PROBLEM: Within the records below, reproduce without change the lines from the line that has "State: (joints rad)" through the line that has "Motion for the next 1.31", and only those.

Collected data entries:
++++++++

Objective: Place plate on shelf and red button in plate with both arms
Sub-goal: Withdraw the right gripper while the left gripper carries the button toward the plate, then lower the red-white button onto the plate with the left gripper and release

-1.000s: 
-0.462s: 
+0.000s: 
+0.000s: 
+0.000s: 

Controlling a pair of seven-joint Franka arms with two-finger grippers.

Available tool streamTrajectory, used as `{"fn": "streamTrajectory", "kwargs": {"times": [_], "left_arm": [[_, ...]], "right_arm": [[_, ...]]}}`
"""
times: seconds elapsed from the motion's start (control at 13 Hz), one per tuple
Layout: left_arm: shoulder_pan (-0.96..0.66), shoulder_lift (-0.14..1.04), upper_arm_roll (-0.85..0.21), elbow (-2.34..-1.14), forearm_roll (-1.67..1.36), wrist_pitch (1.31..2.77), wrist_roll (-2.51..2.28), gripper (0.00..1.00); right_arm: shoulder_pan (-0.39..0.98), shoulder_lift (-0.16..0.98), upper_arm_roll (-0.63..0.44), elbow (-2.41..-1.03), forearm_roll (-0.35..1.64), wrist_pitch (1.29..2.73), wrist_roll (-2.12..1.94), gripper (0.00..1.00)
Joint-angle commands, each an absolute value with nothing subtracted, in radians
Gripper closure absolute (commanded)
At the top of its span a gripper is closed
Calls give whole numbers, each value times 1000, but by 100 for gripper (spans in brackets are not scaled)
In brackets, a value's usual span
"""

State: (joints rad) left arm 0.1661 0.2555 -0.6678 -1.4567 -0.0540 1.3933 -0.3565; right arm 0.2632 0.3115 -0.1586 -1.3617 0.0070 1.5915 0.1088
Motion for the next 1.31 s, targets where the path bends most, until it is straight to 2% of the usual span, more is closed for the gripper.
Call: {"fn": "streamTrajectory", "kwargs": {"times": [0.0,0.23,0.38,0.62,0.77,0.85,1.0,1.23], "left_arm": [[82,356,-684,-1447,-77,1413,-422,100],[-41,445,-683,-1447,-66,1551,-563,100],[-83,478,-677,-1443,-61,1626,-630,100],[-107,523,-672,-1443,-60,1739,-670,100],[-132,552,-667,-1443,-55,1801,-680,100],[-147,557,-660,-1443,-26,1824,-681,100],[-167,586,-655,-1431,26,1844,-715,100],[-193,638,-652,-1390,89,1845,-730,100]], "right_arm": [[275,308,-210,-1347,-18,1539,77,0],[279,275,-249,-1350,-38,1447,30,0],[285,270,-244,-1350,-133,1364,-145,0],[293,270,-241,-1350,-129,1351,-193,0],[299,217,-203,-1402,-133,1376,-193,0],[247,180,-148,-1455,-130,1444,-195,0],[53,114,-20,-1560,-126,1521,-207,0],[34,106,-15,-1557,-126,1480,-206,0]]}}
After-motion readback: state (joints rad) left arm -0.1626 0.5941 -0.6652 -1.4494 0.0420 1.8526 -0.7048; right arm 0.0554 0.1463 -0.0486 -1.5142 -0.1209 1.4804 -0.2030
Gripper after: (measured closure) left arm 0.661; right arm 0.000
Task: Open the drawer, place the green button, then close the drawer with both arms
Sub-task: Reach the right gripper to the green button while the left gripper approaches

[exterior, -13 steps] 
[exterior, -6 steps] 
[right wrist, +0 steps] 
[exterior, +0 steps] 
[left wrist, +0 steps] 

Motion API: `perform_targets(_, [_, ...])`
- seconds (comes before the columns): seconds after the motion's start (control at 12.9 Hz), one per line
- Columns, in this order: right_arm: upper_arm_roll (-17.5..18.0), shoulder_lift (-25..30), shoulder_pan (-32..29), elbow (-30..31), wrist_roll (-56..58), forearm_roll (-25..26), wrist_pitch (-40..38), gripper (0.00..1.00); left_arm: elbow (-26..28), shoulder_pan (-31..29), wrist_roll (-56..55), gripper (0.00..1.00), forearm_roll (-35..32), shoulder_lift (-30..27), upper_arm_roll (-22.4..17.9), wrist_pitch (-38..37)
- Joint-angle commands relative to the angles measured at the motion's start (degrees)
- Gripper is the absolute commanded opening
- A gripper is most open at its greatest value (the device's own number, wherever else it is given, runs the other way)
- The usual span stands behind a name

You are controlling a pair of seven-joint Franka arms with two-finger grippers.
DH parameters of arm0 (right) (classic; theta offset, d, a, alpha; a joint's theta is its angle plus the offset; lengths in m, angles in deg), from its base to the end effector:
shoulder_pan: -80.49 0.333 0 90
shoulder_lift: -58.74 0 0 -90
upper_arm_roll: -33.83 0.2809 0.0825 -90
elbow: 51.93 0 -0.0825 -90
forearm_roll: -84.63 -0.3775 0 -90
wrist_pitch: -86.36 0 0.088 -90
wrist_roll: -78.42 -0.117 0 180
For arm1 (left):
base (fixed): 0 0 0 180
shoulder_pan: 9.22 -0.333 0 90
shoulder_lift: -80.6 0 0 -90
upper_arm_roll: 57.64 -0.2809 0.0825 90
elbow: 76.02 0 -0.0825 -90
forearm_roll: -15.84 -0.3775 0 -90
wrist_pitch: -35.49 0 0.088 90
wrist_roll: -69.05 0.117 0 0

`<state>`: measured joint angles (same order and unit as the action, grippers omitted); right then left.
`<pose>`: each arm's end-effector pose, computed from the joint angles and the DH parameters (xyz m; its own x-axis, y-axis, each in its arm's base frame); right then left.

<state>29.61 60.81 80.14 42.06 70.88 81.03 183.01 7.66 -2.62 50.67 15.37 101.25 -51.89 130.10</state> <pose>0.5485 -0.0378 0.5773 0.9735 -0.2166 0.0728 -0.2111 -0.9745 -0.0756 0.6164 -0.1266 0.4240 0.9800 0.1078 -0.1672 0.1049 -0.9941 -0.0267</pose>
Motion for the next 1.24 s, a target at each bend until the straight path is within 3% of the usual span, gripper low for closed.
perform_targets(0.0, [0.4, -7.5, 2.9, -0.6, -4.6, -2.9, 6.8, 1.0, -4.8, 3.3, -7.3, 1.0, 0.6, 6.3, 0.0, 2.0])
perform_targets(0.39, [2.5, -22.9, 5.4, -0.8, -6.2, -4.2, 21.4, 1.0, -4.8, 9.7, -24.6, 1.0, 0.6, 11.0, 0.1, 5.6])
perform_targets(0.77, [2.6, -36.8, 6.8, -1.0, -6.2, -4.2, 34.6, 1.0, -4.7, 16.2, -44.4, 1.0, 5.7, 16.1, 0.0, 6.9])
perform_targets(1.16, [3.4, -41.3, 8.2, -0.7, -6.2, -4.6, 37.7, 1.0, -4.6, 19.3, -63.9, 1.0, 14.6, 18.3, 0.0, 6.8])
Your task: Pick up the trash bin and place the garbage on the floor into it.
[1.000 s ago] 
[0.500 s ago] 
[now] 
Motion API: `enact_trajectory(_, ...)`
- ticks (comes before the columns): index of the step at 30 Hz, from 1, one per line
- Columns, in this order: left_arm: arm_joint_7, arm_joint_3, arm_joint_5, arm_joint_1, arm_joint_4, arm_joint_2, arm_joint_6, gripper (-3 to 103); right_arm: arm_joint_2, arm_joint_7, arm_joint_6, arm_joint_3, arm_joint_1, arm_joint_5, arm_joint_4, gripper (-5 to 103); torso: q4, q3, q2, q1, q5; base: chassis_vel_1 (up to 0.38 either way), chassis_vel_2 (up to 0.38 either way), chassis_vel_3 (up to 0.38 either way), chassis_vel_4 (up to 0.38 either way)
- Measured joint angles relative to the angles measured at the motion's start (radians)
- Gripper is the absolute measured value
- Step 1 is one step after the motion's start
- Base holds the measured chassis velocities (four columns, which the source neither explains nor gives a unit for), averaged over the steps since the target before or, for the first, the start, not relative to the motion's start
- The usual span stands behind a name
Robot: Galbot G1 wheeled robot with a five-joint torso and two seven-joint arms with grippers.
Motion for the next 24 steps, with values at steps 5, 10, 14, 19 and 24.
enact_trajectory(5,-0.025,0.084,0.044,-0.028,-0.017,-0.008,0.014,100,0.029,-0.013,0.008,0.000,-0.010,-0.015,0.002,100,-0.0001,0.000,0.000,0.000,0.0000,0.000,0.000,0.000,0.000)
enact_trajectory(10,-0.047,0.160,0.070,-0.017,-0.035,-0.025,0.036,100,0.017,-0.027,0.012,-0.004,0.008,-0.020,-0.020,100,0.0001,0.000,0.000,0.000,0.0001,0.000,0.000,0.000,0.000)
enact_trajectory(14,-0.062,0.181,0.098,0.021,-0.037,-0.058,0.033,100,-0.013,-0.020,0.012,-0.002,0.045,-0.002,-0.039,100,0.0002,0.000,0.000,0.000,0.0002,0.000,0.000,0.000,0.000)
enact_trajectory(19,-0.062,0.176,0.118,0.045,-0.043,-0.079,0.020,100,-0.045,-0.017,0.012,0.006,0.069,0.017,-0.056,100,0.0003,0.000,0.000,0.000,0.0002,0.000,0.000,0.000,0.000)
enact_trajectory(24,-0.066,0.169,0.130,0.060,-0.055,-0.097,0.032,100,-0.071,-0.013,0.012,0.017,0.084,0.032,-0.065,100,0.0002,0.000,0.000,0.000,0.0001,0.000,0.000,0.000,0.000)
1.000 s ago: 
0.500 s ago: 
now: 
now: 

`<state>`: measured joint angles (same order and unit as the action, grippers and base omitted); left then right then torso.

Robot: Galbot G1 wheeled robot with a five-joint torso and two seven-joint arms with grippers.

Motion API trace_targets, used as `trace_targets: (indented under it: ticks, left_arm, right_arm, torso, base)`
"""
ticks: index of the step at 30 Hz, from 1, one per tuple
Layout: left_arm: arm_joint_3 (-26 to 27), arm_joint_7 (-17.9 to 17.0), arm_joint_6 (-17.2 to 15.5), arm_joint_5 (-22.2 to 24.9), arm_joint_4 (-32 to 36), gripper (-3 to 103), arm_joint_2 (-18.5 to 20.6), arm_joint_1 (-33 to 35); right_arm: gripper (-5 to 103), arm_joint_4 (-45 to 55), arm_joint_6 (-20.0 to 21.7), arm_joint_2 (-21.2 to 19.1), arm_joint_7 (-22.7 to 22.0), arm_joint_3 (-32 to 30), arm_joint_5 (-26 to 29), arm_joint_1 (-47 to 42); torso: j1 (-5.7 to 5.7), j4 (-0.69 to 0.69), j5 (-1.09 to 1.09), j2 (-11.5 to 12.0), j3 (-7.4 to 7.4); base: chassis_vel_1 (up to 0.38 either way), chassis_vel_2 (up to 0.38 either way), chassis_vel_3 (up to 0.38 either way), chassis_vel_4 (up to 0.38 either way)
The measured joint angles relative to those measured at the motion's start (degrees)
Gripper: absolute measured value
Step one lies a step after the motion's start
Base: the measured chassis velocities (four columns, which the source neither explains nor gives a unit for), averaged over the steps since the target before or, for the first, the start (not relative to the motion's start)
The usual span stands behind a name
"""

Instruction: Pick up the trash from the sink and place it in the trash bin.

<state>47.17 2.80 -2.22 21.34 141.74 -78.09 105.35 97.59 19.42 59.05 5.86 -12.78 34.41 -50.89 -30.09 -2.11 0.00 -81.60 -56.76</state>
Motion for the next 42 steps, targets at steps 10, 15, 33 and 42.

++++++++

SOLUTION:
State: (joints rad) left arm 0.1661 0.2555 -0.6678 -1.4567 -0.0540 1.3933 -0.3565; right arm 0.2632 0.3115 -0.1586 -1.3617 0.0070 1.5915 0.1088
Motion for the next 1.31 s, targets where the path bends most, until it is straight to 2% of the usual span, more is closed for the gripper.

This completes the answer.